Most of us are willing to say, when pressed, that all people are equal. Some are even willing to say that all animals are equal. The problem is, not everyone seems to be really convinced that it’s the truth (the first bit – the second bit is a topic for a different, much longer, post). Some of us get to thinking that there is such a thing as a “better” or “superior” person, especially if we’ve lived a life of privilege. Ironically, it’s probably the more intelligent – scholastically speaking – amongst us who are most prone to this kind of thinking. Being the fairy-eyed little hippie that I am, I of course don’t think it’s true. Fortunately, I do have a lot of great thinkers backing me up. Without further ado, then, allow me to present an argument I recently stumbled upon whilst doing a bit of reading on Stoicism.
It all comes down to a person’s attributes and assets. Very often, when we think “that person’s better than that person” we’ll justify it by saying things like “he’s kinder” or “he’s smarter” or even “he’s richer”. But this is an example of false reasoning. Look at the gorgeously beautiful picture of yours truly above. That’s a rather expensive suit, and it’s been tailored to fit me like a glove (there’s a point to this; I’m no just showing off). Does owning and wearing that suit make me better than someone wearing a poorly constructed, cheap, untailored suit? Of course not! My suit would be superior to this other man’s apparel, but he and I would still be equal. Similarly, does owning a fancy, shiny sports car make you better than a man in a rusty old second-hand car? Most certainly not! Your vehicle is superior, not you yourself. The attribute at the base of this is wealth. Does being richer than an other person make you better than him or her? Nope. Your wealth is superior, not you.
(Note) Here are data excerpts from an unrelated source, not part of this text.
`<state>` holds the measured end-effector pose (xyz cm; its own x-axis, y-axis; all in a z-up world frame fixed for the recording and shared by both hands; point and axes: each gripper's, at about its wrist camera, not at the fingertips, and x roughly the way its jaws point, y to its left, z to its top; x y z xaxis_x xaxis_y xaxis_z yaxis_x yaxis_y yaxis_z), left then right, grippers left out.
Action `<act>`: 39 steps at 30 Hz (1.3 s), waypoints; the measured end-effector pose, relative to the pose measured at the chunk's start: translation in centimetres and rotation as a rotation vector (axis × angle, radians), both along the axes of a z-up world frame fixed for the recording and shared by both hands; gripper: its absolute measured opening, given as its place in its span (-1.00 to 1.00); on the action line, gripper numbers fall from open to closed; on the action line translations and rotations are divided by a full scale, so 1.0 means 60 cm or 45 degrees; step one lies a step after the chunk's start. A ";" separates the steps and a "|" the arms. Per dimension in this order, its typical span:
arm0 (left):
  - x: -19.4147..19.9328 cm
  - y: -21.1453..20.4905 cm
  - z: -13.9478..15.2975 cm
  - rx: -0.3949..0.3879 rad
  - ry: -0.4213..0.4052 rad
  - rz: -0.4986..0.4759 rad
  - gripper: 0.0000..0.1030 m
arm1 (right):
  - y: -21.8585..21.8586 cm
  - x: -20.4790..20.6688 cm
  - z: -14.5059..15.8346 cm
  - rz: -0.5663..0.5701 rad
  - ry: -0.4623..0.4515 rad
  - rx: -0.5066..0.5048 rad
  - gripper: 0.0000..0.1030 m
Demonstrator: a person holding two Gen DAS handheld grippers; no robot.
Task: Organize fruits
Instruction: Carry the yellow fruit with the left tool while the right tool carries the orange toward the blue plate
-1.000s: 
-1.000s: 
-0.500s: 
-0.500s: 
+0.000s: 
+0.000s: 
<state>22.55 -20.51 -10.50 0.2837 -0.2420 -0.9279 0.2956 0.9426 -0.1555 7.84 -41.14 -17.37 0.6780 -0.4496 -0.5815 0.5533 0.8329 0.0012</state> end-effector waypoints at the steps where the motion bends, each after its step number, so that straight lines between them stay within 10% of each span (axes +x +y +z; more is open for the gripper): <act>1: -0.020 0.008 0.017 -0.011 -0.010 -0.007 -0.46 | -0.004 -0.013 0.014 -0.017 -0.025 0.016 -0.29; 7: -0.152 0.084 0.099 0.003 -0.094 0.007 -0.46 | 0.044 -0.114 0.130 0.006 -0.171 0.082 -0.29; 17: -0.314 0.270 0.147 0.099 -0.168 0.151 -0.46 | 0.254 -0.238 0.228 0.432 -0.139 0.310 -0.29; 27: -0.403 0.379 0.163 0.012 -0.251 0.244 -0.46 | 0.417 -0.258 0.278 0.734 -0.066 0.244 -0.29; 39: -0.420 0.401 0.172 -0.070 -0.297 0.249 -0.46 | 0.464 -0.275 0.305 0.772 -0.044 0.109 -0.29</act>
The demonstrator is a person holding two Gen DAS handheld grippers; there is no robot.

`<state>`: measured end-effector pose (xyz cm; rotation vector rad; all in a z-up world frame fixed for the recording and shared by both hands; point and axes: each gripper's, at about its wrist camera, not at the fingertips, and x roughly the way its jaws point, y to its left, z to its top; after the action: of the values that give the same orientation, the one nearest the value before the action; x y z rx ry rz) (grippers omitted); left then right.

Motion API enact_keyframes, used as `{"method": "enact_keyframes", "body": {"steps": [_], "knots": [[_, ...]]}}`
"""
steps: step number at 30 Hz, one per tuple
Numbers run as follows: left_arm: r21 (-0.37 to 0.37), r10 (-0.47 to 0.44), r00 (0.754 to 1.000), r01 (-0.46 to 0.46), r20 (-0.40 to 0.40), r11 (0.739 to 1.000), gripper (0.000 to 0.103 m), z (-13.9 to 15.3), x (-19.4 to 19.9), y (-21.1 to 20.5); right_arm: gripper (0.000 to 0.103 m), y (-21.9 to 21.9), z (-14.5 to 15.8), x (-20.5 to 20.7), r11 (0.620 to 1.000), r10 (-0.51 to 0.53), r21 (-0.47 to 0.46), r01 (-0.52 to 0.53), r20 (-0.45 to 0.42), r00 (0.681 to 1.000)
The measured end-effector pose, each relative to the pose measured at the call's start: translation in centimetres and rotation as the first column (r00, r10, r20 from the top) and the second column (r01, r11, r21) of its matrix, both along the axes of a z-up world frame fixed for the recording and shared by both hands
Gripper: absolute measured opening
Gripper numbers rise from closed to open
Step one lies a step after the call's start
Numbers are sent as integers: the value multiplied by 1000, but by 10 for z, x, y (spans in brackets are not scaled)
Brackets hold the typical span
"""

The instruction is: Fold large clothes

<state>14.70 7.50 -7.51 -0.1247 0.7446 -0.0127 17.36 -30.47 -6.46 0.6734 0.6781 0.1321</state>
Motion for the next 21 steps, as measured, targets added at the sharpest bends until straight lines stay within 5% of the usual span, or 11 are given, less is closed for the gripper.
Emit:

This goes for other things besides wealth. And this is perhaps where the matter at hand gets a tad trickier for some folks, because while it’s quite easy for most of us to see that wealth doesn’t make a person superior to others in more than a very shallow way, we find it harder to say the same for intellect, or kindness, or courage. But the distinction is still there. Are you more eloquent than someone else? That doesn’t make you better than them; all it means is that your skill with words is of a superior quality. Do you have a better sense of style? Again, it’s only your grasp of sartorial aesthetics that is genuinely “better”. Traditionally, one of the counter arguments given against the idea that someone’s better because they possess certain superior attributes is that other’s will possess other superior attributes. Quite often, this is true. You may be more perceptive than someone else, but they may well be more athletic or extraverted. However, this argument isn’t a complete defense. It is quite possible to conceive of a person who is better in every possible way than another (more handsome, more intelligent, wealthier, healthier, etc.). It’s also very easy for people to start thinking of some qualities as better than others (saying, for instance, that appearance is all that really matters, so beautiful people are superior to ugly people). The defense I’ve jotted down here bypasses this problem by taking a different approach.
We always think of a person’s attributes as being the things that make a person better, or worse, than others. But it isn’t logical to go from saying that Eric is a better swimmer than Adam to saying that Eric is superior to Adam. Nobody is ever better than anybody else; it’s only possible for our attributes to be better, or worse, than the attributes of others. Of course, the big kink here is that you can argue that what we are is no more than the sum total of our attributes (what is known as “bundle theory”, one of David Hume’s inventions). To exemplify this, imagine a bowling ball. It is a round, hard object of a particular colour, with holes to fit a person’s fingers. Now try to imagine a bowling ball without these properties, or any other properties. It’s impossible to do so, and the logical conclusion drawn from this is that any object is just a bundle of properties and no more. There’s no “substance” to them. Of course, this only changes the situation slightly. We might be tempted to think that bundle theory means a person is superior if their attributes (properties) are greater than those of others, but what the theory really says is that you don’t exist at all. There is no “self” – all we are is a bundle of properties, like the aforementioned bowling ball. Instead of “you” not being superior, “you” simply don’t exist. So, you’re either equal to everyone else, or you’re nonexistent. The choice is yours.